Adrien M et Claire B
Adrien M et Claire B

Experimenting new interactions

In parallel with these studies of the readership, the publishing houses are all the same encouraged to experiment with new creative content and to trial new interactions with audiences. The technological advances in the domains of mapping (such as the poetic performance The Icebook or the subtle Livre Infini by Albertine Meunier) or in XR are spurring studios to test hybridisation between book and digital. In this respect, the artists Adrien M and Claire B regularly explore the potential of augmented reality, be it in the book La Neige n’a pas de sens (2016) or the pop-up work Acqua Alta, La traversée du miroir (2020). More recently, the Canadian studio Félix & Paul has stretched the boundaries of the augmented book. Jim Henson’s the storyteller: the seven ravens is a fantasy story presented at the end of 2023 and which opens up numerous possibilities, once equipped with Magic Leap (XR glasses), as regards an interactive literature. ‘We had to avoid the “miniature animated film aspect”. Each page has been created as an interactive sculpture.

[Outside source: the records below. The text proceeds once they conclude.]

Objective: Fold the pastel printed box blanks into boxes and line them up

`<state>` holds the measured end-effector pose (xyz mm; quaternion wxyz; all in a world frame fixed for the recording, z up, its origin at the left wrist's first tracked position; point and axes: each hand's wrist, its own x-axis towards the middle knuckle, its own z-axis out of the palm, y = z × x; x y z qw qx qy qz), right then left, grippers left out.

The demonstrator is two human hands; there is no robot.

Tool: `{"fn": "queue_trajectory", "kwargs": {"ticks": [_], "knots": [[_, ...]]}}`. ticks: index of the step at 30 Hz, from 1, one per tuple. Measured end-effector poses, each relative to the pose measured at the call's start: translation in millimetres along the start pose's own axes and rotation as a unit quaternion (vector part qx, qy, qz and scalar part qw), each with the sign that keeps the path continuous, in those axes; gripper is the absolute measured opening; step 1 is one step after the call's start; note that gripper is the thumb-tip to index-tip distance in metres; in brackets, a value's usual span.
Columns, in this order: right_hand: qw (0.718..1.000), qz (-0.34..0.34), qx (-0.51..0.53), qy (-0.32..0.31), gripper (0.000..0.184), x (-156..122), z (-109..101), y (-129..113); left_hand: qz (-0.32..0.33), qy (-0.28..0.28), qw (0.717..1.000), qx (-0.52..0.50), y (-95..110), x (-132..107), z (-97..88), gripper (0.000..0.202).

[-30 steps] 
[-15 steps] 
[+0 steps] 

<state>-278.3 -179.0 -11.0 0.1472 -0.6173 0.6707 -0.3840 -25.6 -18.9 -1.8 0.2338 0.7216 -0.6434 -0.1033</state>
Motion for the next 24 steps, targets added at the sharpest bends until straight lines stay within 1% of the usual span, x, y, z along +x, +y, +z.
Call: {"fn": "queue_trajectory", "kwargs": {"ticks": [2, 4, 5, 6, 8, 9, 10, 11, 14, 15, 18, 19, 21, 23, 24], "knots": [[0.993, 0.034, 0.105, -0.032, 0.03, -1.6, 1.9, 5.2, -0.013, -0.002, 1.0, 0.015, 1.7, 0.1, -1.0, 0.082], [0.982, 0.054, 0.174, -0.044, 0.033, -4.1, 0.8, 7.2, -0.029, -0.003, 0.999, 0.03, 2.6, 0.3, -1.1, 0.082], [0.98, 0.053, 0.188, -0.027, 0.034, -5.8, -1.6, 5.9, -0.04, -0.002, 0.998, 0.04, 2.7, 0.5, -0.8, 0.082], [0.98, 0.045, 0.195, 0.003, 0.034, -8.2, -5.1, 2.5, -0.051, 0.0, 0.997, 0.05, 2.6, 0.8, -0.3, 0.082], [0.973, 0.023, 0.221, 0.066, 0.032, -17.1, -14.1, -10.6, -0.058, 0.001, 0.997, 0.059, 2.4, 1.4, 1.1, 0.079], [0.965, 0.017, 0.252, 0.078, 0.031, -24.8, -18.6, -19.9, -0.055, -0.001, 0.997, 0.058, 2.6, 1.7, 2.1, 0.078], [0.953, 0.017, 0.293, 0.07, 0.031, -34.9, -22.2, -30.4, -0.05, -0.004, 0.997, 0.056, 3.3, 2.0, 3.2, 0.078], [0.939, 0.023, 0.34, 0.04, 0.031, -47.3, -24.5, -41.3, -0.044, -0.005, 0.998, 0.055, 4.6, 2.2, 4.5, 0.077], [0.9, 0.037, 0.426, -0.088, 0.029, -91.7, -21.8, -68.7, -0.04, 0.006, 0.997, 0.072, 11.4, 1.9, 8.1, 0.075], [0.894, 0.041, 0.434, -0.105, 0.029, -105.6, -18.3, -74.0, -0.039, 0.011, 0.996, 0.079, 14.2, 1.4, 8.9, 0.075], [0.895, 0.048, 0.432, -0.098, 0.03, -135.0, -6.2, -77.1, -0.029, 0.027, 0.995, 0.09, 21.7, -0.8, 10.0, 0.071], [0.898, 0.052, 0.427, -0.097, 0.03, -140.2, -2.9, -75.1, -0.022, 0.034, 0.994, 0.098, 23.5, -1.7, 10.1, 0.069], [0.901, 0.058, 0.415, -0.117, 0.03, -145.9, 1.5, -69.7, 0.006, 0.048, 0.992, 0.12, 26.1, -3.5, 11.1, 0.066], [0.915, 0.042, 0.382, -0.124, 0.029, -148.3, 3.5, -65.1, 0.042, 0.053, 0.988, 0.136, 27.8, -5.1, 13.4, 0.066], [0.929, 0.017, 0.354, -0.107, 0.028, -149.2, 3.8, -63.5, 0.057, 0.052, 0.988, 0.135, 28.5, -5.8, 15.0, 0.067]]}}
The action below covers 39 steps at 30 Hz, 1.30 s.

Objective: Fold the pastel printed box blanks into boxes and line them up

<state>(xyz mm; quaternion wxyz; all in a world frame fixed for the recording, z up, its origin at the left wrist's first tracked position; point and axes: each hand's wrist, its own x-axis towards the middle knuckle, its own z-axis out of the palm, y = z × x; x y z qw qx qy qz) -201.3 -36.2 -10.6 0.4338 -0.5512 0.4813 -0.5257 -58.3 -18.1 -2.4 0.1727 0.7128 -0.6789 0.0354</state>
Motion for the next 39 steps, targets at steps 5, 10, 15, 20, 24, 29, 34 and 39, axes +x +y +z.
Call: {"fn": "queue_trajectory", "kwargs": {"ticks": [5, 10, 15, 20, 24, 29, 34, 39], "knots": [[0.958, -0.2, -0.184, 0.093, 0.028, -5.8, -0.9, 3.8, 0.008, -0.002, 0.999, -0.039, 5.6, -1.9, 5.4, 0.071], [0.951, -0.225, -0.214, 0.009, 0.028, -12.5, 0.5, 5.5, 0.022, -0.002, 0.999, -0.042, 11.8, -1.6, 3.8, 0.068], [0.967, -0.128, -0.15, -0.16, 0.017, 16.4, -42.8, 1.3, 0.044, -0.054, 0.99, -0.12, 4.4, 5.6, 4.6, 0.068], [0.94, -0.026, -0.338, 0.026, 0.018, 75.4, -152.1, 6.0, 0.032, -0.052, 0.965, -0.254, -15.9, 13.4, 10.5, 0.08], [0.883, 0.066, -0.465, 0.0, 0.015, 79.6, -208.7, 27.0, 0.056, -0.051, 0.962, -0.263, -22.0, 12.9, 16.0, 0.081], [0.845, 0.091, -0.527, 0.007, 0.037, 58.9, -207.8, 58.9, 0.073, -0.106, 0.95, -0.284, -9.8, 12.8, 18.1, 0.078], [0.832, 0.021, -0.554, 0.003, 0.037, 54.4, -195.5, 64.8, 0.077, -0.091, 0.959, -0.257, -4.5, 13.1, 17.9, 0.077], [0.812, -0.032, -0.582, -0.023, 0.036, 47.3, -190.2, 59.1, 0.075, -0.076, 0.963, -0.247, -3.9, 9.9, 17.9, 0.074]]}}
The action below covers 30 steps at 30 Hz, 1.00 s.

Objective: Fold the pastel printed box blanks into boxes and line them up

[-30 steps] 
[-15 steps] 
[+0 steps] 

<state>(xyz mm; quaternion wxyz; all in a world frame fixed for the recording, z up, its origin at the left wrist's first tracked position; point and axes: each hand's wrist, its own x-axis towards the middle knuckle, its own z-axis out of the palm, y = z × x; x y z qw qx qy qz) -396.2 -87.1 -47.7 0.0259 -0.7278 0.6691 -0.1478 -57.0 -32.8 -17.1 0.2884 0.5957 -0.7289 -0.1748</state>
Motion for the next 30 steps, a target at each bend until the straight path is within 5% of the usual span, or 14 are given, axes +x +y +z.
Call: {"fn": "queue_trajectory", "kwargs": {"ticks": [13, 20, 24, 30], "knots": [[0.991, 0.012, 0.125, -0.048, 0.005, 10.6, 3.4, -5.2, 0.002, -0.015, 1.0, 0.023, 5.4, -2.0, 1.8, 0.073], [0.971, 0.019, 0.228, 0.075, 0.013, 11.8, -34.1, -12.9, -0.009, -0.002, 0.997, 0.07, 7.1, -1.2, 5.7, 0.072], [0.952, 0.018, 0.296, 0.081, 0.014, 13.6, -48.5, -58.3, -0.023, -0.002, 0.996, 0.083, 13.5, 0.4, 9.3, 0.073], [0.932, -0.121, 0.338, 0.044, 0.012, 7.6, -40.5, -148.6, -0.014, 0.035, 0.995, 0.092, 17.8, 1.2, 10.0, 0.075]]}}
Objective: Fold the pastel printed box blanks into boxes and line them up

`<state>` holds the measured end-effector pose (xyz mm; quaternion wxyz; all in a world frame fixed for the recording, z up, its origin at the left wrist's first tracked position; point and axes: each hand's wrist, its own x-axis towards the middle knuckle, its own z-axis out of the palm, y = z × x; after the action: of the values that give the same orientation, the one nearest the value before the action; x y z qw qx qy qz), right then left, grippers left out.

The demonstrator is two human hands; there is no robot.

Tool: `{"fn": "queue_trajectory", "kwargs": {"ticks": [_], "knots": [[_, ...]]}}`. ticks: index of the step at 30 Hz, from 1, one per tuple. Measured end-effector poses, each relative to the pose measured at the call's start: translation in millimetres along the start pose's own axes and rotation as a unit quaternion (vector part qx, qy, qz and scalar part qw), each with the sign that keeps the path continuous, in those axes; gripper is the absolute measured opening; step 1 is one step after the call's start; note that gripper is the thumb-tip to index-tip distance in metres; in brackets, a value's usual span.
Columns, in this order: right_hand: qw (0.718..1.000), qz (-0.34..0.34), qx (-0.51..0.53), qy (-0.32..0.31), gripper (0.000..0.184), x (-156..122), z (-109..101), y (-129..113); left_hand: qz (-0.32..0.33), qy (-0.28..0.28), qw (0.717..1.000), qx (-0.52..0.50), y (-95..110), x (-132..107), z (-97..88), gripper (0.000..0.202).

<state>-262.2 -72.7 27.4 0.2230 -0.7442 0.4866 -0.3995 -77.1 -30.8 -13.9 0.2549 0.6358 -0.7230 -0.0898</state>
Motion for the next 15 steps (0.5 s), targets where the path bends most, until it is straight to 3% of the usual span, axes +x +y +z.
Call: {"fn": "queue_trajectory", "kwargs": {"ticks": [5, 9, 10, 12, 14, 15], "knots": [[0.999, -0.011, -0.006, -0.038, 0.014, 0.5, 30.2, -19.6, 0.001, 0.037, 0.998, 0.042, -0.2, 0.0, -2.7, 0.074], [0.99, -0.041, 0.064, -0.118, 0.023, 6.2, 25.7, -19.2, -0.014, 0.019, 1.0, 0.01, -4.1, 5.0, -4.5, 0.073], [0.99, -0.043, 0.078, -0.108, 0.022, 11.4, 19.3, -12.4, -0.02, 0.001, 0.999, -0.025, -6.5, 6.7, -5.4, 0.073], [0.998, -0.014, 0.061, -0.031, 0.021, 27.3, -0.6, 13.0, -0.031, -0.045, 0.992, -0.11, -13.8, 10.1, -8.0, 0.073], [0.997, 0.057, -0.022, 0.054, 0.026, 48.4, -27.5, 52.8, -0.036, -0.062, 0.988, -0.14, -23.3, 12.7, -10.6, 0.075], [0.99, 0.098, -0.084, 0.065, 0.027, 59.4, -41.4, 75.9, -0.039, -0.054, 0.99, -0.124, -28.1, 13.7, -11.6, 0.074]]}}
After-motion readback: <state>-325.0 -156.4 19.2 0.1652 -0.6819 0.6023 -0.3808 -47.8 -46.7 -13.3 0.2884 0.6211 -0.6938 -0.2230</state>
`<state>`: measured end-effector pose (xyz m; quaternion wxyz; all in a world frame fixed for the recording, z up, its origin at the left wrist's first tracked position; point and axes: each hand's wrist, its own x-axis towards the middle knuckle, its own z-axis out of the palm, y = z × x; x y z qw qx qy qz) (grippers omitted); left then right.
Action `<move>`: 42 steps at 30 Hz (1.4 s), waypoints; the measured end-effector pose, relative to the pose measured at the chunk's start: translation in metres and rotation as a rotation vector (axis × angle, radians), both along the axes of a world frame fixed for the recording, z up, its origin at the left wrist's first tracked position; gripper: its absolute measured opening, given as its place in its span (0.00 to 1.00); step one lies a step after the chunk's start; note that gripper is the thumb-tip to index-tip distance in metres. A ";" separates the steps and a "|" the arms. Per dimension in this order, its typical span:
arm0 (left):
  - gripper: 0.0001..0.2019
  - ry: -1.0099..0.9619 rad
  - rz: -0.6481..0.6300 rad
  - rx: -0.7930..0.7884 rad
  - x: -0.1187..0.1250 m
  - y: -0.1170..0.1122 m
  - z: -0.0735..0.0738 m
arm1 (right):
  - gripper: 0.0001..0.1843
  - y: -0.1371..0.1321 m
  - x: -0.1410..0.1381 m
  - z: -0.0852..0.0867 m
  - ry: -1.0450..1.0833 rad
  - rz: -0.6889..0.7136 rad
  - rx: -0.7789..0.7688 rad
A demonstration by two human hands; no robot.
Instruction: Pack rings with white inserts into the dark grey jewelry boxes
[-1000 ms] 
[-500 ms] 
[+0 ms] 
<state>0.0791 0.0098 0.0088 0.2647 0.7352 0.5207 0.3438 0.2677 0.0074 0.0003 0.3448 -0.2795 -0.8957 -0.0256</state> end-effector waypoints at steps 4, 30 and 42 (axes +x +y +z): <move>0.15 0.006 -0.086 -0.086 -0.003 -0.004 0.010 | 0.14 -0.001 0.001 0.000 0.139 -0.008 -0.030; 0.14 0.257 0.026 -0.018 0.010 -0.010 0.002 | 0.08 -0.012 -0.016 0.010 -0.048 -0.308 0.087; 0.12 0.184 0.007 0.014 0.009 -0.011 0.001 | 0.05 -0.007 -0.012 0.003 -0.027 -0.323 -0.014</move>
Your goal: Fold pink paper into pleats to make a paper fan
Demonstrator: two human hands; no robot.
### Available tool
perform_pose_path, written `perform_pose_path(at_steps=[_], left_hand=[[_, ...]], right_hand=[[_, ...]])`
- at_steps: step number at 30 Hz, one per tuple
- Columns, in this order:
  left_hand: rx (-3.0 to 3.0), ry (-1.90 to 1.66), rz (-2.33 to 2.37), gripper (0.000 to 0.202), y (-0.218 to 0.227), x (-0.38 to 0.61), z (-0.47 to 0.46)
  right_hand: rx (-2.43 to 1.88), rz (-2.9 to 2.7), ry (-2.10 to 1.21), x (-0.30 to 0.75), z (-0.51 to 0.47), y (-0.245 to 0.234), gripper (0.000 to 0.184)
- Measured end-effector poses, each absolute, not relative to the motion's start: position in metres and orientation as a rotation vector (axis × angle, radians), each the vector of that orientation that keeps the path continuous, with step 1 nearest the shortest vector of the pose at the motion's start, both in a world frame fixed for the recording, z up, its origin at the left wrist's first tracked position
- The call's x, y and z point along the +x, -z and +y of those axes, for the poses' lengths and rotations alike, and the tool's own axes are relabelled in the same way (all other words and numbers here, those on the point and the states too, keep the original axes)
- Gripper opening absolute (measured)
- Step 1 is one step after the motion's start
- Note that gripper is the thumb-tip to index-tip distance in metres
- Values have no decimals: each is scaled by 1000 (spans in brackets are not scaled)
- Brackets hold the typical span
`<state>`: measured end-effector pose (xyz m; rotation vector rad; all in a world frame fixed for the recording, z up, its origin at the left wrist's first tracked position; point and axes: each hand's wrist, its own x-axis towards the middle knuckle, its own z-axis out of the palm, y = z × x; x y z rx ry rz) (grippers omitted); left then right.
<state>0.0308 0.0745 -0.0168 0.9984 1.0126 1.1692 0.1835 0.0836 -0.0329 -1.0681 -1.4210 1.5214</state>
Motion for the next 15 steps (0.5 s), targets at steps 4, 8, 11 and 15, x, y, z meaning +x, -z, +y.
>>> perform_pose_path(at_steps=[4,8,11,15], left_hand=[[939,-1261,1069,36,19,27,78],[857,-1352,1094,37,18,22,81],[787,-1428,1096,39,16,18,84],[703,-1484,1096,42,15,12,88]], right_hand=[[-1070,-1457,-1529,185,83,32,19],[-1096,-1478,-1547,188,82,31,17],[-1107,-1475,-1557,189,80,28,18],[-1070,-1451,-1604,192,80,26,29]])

There are aspects of the story which progress, but you can also take your time to really have a look at everything. Afterwards, only the hand turns the page… Once again, we used the book as the foundation to establish the whole story. The first pages are drawn by hand, with little depth to them. And then, progressively, the tale takes on depth. We worked sequence after sequence to find guidelines regarding the scale and the dimensions of the scenes,’ explains Paul Raphaël, co-founder of the studio XR Must. These creative contents are at the intersection with other art disciplines such as cinema and video games. It is precisely this latter discipline which the author Marc-Antoine Mathieu is in particular exploring when adapting his comic strip S.E.N.S into a VR gaming experience produced by Arte (2016). The users are immersed in a labyrinth, with the only location markers being arrows which take on a thousand forms. The writing plays with the codes of the comic strip and opens up the scope of exploration.

Publishers are thereby taking two pathways: on the one hand, by adapting to the uses and behaviours of the readers, and on the other by encouraging the research and artistic creation which enables new formats to be given impetus and certain works to be revisited. It is very likely that the publishers who take these paths will still have wonderful pages of history to write.